(PROBLEM)
Copy exactly, please, each line of the data below until the line that contains "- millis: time" has been copied, beginning at the top.

(DATASET CONTENT)
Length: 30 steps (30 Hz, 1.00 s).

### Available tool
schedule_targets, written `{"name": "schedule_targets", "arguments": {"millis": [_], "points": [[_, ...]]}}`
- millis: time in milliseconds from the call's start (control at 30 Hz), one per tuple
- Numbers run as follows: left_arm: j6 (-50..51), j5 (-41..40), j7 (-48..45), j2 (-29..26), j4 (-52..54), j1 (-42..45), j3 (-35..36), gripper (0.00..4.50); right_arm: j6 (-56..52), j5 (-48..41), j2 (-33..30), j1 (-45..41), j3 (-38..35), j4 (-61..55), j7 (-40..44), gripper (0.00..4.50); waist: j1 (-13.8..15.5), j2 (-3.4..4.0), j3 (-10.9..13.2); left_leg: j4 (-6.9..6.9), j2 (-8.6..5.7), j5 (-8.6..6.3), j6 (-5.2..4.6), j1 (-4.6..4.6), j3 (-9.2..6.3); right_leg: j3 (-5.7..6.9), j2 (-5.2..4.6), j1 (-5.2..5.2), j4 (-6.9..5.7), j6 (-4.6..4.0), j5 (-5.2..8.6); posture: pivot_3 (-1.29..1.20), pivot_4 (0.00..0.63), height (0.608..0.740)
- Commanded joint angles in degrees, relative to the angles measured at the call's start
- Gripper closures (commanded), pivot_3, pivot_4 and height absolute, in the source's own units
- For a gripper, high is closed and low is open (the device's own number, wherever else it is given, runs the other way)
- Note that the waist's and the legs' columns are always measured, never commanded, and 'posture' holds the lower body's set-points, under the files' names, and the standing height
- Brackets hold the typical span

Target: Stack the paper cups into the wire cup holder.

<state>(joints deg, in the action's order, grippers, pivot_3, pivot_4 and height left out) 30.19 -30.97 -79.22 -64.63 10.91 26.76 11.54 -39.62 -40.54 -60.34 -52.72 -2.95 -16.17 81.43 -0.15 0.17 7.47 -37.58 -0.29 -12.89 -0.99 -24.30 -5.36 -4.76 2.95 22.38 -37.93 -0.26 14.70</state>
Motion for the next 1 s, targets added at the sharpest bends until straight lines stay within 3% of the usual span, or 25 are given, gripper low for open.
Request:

(TASK RESULT)
Length: 30 steps (30 Hz, 1.00 s).

### Available tool
schedule_targets, written `{"name": "schedule_targets", "arguments": {"millis": [_], "points": [[_, ...]]}}`
- millis: time in milliseconds from the call's start (control at 30 Hz), one per tuple

The response to this exercise is done.